WASHINGTON -- In an opening plenary session at this year's conference of the Heart Failure Society of America (St. Paul, Minnesota), Gale Pearson, of the National Heart, Lung, and Blood Institute (NHLBI) of the National Institutes of Health, laid out what she called a "roadmap" and a "blueprint" developed by the NHLBI to provide "global leadership" and a "strategic planning process" as an "optimal heart failure research catalyst."
It sounded good. It sounded wonderful.
But for another presenter at the conference, neither this roadmap, nor the NIH in general is providing the support needed for groundbreaking types of research in the biomedical arena.
The strategy Pearson described is multi-faceted and multi-focused. She said that the development of the roadmap began with a series of questions concerning the barriers and hurdles and how to overcome them to improve NHLBI operations; the identification of goals that will guide the exploration of the molecular and physiological basis of heart failure; an exploration of the clinical mechanisms of the disease; and methods for carrying out research on the disease and changing patient behaviors.
She reported that the NHLBI has developed a variety of working groups to drill down into these questions, come up with answers and share their findings, all with the purpose of "declaring war on heart failure."
The presentation was detailed, complete in the elaboration of study methods, approaches and the outlining of trials to potentially answer some of these questions, and Peterson's enthusiasm couldn't be questioned.
But in a presentation immediately following Peterson's, Andrew Marks, MD, of Columbia University (New York), did question it. He charged that the NHLBI roadmap, while a strong ideal, isn't likely to work because the NIH is not providing the required support to investigators pursuing important research and that the institute essentially is in crisis.
Marks said that only one of every 11 grant applications is being funded and that a great deal of time is wasted in the process of revising and resubmitting grants, a process that frequently produces a two-year delay in the launch of important investigational studies.

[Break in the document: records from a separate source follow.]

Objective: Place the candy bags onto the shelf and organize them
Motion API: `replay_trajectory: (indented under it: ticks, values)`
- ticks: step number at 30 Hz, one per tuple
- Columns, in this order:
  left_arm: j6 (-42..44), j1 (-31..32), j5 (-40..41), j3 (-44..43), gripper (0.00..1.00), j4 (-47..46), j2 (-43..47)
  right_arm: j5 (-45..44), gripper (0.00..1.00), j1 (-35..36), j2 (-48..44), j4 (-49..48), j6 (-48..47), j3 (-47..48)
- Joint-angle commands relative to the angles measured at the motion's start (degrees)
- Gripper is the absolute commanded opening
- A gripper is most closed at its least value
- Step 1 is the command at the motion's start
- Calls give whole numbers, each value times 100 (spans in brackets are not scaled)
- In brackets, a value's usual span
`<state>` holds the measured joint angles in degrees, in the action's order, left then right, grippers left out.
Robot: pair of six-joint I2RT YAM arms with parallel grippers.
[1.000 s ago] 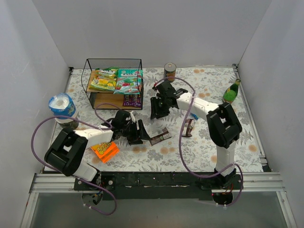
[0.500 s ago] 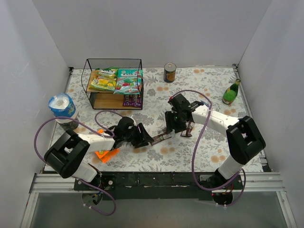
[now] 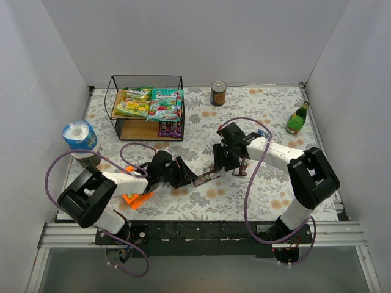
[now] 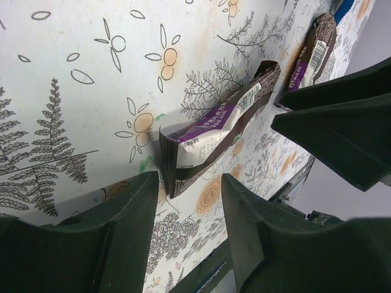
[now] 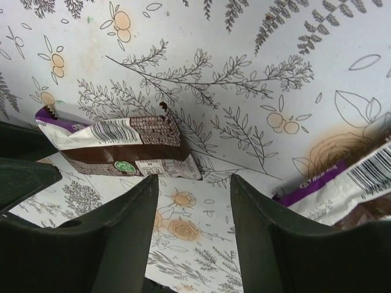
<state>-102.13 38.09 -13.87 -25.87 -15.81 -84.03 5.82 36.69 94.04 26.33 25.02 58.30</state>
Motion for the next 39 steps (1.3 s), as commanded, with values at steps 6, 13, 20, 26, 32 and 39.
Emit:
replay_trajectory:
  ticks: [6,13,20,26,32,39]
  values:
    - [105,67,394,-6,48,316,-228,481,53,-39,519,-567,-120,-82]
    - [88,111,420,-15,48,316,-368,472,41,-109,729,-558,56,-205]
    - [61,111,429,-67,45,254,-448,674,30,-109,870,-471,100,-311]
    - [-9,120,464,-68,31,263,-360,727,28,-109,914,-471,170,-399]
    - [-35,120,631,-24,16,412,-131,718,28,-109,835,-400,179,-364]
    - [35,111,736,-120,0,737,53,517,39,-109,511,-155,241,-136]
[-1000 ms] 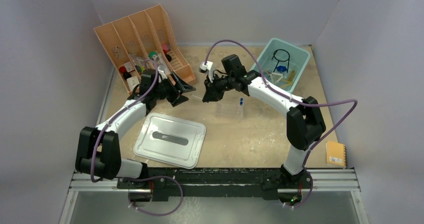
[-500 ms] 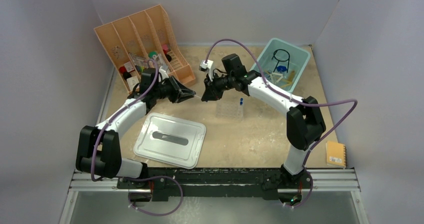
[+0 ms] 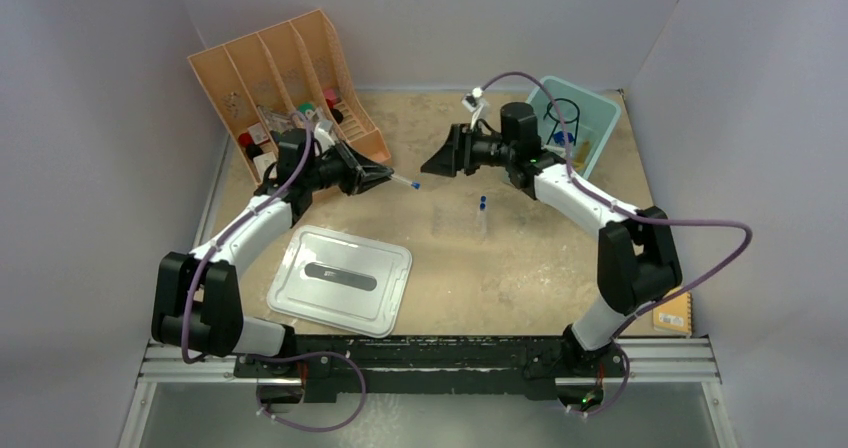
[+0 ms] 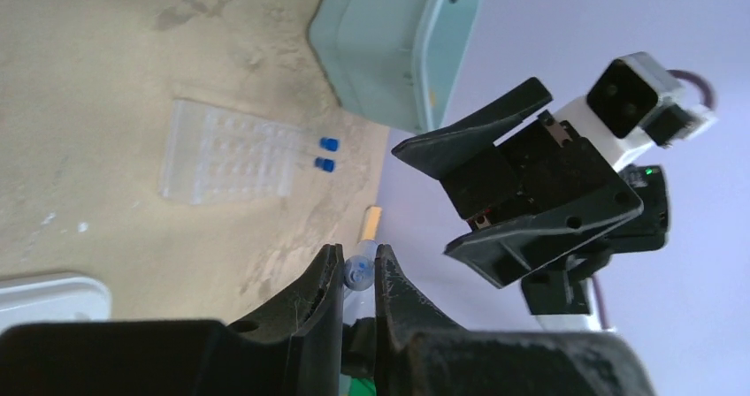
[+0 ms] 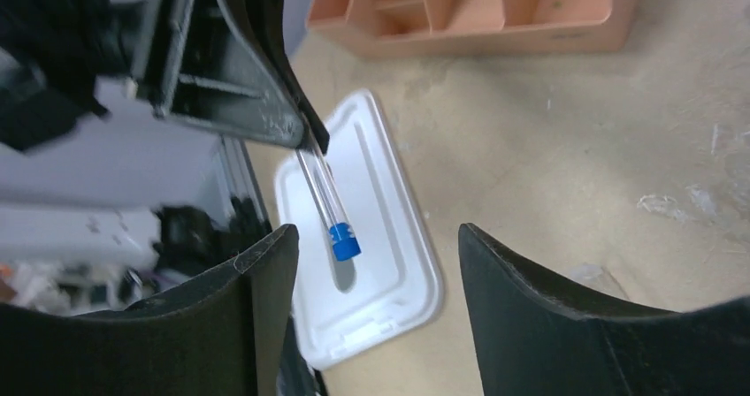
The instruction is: Organize the chemistry lab equipment
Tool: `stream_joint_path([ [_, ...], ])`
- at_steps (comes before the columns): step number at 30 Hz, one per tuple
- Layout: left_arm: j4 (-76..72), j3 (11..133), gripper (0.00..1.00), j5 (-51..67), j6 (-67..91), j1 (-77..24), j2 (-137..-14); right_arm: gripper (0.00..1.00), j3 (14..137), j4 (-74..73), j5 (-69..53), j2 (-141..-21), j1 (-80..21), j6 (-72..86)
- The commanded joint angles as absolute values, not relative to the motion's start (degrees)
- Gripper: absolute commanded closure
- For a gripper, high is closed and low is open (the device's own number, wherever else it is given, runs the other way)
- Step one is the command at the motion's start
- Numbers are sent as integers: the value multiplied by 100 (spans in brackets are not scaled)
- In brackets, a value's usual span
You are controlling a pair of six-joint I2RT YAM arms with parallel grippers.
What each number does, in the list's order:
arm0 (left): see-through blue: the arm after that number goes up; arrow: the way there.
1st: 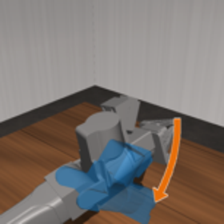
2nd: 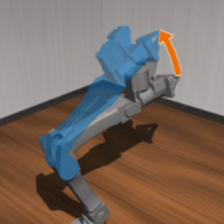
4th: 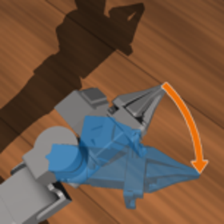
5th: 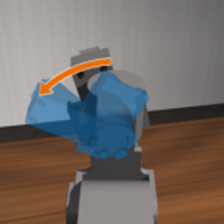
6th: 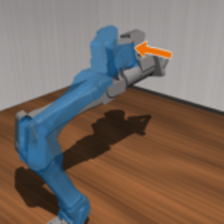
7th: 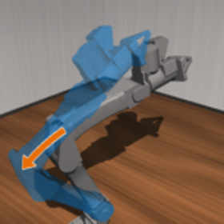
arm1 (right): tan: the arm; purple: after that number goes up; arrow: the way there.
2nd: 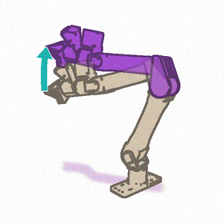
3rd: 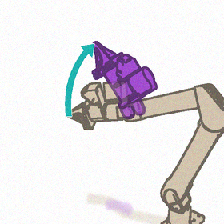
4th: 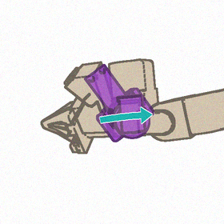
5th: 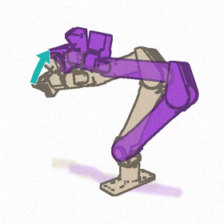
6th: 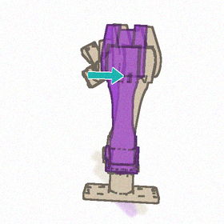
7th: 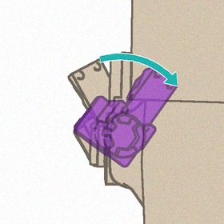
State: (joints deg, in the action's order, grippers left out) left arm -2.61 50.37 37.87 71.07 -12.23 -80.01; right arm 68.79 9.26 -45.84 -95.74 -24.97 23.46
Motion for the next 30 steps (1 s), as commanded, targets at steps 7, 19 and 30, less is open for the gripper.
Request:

In particular, Marks said that the system is pitting women scientists and junior scientists vs. "majority scientists" and creating a variety of frustrations.
The results include "colleague despair," "career revaluation" and the breaking up of research teams as these non-majority researchers leave the field and thus fail to pursue promising research opportunities.
"It's much, much harder to get a grant," Marks said, describing the funding ups and down at the NIH as a "roller coaster," the difficulty of the grant-winning process as "the NIH treadmill" and grant-funding decisions as "ultra-conservative," because NIH is only making awards to research that seems "certain of success."
The result is the rejection of "creative" and "risky" research projects, he said, that could lead to important discoveries and that the NIH is "rejecting grants from really good scientists."
Besides pinpointing problems in the NIH grant system, Marks sketched other funding issues working against biomedical research.
He noted that while the U.S. government spends more than $1,000 per person in military spending, it contributes a bit less than $100 per person for biomedical research.
Marks acknowledged that NIH funding has generally doubled recently, but warned that this produces unrealistic expectations because "you will not get two times the productivity." Rather than seeing quick research results, he said instead that "the payoff has to be long-term."
Not just offering criticisms, Marks provided a variety of needs and recommendations.
He said that the U.S. Congress needs to "champion" the cause of biomedical research with more funding based on the simple hypothesis that "healthy people are a whole lot more productive than sick ones." And this support, he said, should include partnerships "with the private sector" and the "clinical studies industry."
He emphasized the need to streamline the NIH research granting process by using, for instance, shorter application forms and faster processing protocols.
And he pushed the need for a different attitude toward clinical research at the institute, saying that currently it is in "Rodney Dangerfield" mode because getting "no respect."
"NIH funding goes to basic rather than clinical research," and, as a result, some of the most important clinical research in the field is going to India and China.
Finally, Marks said that the NIH should be forced "to publish the amount of money going to different areas of research."